Weiterbildungsordnung
Wenn man sich mit Karrierewegen in der Chirurgie beschäftigt, sollte man sich zunächst noch einmal die von den Ärztekammern vorgegebene aktuelle Weiterbildungsordnung anschauen. Dabei beginnt der Weiterzubildende mit dem zweijährigen Common Trunk, der von allen teilnehmenden chirurgischen Fachrichtungen gefordert wird. Hierbei sollen die grundlegenden chirurgischen Fähigkeiten auf der Station, in der Ambulanz, auf der Intensivstation sowie im OP erlernt werden. Nach diesem zweijährigen Common Trunk schließt sich eine Spezialisierung in einer der acht chirurgischen Säulen an (Abb. 1). Darüber hinaus kann in dieser Zeit für ein Jahr eine sogenannte assoziierte Disziplin (z. B. die Gastroenterologie beim Facharzt für Viszeralchirurgie) anerkannt werden. Nach mindestens sechs Jahren Weiterbildung endet dann der jeweilige Facharzt mit der Facharztprüfung.
Klinische Karriere
Möchte man als Chirurg vor allem eine klinisch-chirurgische Karriere verfolgen, kann dies heutzutage sowohl in Krankenhäusern der Grund-, Regel- und Schwerpunktversorgung bzw. Universitätsklinken oder auch großen Praxen auf hohem Niveau erfolgen. Eine Vielzahl von Kliniken haben in den letzten Jahren Weiterbildungscurricula etabliert, die vor allem durch ein Rotationsprinzip in den verschiedenen Funktionsbereichen eine breite chirurgische Weiterbildung ermöglichen.

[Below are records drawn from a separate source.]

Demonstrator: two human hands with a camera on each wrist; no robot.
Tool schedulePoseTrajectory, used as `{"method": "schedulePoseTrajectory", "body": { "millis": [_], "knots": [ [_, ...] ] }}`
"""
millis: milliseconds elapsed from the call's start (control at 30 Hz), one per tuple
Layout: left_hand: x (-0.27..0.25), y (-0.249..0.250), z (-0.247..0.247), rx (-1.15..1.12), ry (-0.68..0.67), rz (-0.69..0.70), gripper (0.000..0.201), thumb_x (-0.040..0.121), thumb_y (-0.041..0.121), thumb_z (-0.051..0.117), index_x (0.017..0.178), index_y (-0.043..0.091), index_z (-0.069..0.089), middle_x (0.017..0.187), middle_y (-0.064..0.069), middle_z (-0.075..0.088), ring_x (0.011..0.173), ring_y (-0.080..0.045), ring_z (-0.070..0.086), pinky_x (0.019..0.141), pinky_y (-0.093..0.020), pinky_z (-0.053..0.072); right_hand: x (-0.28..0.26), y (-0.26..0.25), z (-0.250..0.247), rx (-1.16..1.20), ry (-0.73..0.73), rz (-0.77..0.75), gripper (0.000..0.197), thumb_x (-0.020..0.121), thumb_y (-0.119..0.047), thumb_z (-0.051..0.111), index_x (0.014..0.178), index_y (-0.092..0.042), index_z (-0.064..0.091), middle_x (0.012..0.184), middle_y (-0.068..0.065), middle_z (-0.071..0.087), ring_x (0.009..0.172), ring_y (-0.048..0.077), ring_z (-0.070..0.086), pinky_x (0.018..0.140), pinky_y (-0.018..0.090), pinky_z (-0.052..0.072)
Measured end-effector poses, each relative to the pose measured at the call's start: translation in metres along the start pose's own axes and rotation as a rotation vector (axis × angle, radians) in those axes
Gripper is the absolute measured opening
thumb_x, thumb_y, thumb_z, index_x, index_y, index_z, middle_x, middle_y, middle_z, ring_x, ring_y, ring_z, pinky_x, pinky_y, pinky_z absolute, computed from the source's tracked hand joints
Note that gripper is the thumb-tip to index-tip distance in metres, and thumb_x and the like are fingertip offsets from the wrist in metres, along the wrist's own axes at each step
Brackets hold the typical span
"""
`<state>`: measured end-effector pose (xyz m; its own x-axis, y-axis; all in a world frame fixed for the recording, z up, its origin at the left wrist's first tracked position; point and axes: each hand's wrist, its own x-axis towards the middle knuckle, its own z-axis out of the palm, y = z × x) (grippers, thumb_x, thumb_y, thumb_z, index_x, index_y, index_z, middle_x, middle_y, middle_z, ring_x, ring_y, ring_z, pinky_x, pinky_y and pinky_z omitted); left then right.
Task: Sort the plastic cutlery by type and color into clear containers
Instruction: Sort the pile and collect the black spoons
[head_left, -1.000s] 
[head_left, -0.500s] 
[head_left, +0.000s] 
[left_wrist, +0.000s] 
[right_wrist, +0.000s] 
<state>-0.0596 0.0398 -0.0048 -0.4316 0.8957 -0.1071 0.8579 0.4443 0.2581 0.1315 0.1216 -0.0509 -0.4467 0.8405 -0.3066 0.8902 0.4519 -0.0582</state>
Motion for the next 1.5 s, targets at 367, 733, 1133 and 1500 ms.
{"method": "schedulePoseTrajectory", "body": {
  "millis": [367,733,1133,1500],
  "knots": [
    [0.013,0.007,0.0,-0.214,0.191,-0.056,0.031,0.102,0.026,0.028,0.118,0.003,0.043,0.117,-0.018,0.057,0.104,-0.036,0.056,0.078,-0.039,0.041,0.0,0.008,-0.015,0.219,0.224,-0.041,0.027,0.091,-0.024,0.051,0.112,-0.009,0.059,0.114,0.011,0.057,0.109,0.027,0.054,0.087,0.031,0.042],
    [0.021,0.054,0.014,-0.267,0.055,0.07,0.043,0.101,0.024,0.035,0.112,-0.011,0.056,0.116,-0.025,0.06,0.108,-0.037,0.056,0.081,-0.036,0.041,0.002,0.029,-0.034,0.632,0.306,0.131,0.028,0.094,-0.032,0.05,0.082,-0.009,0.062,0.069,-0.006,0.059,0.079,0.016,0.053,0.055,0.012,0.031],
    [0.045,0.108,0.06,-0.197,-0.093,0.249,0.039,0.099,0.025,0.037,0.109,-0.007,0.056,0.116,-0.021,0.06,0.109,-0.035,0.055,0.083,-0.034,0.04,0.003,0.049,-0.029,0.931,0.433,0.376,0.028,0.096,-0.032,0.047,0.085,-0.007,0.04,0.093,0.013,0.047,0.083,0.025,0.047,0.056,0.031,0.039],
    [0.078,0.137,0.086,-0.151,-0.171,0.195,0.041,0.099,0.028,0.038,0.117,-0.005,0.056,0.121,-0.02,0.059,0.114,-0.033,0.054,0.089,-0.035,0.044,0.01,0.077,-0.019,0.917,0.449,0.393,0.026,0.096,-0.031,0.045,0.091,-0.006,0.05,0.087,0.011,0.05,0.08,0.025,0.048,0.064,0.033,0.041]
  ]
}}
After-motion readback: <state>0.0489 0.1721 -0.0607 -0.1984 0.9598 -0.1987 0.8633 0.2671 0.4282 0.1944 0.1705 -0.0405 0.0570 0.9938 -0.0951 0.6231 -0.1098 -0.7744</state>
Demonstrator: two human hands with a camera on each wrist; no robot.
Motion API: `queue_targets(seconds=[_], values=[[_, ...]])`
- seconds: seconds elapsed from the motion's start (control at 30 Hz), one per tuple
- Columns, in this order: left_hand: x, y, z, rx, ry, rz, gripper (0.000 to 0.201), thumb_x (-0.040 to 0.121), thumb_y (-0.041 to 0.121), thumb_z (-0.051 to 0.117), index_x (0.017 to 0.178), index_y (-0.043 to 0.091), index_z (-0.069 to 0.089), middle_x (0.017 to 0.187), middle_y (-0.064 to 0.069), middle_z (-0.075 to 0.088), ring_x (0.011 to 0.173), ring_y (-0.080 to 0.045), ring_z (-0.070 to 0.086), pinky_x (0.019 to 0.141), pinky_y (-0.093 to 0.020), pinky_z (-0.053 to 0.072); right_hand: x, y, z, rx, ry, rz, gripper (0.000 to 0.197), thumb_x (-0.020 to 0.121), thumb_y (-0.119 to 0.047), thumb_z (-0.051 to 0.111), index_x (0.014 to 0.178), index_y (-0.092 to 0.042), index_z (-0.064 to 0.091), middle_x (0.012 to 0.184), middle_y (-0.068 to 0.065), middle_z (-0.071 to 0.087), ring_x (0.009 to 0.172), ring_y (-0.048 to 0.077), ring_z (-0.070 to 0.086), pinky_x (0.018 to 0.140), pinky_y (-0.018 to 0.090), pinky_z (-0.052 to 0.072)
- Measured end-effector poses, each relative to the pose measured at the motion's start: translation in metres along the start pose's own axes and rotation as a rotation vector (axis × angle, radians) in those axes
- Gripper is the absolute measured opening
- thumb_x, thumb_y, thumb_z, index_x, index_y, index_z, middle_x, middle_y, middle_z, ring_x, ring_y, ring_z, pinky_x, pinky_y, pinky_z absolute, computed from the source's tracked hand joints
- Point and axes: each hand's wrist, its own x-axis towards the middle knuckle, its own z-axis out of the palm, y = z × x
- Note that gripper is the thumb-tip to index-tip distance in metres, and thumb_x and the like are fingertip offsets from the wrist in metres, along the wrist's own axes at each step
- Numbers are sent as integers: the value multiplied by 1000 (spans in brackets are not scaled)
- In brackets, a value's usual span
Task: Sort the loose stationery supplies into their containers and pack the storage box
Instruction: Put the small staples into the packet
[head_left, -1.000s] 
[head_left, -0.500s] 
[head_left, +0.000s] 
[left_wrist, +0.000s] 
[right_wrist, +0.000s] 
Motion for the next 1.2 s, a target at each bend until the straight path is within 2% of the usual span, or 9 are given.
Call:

Unserer Meinung nach, sollte im Rahmen einer breiten klinischen Weiterbildung auch der Wechsel zwischen unterschiedlichen Weiterbildungsstätten erwogen werden, um möglichst vielfältige Einblicke zu erhalten. Als langfristiges Berufsziel mit einer solchen klinisch-fundierten Weiterbildung stehen eine Vielzahl von Möglichkeiten offen. So ist eine Positionen in einem Krankenhaus der Grund-, Regel- oder Schwerpunktversorgung ebenso denkbar, wie eine herausfordernde Position im ambulant chirurgischen Bereich.
Klinisch-wissenschaftliche Karriere
Möchte man eher eine klinisch-wissenschaftliche Karriere einschlagen, so bieten natürlich vor allem die Universitätskliniken die besten Voraussetzungen für den akademischen Karriereweg. Hier sollte bereits in frühen Weiterbildungsjahren durch erste experimentelle/klinische Projekte die Basis für eine wissenschaftliche Karriere gelegt werden, die als Ziel die Habilitation beinhalten sollte. Hierbei sollten Möglichkeiten der Forschungsfreistellungen in der eigenen Klinik oder Forschungsaufenthalte im Ausland (z. B. durch ein Drittmittel-gefördertes Projekt) in Erwägung gezogen werden. Während dieser wissenschaftlichen Bestrebungen darf, unserer Meinung nach, die klinische Weiterbildung in keiner Weise vernachlässigt werden. Denn zum einen kann das Interesse an einer wissenschaftlichen Karriere schwinden oder der Erfolg ausbleiben und zum anderen definiert sich gerade die akademische Karriere aus der Kombination von Klinik und Wissenschaft. Entsprechend steht der Erwerb des chirurgischen Facharztes mit einer fundierten klinischen Weiterbildung neben der wissenschaftlichen Karriere im Vordergrund. Schließlich besteht an akademischen Lehrkrankenhäusern sowie Universitätskliniken die Möglichkeit bzw. Verpflichtung sich an der studentischen Lehre zu beteiligen, was in einigen Fällen auch in eine langfristige Schlüsselposition, wie z. B. als Leiter der chirurgischen Lehre, münden kann.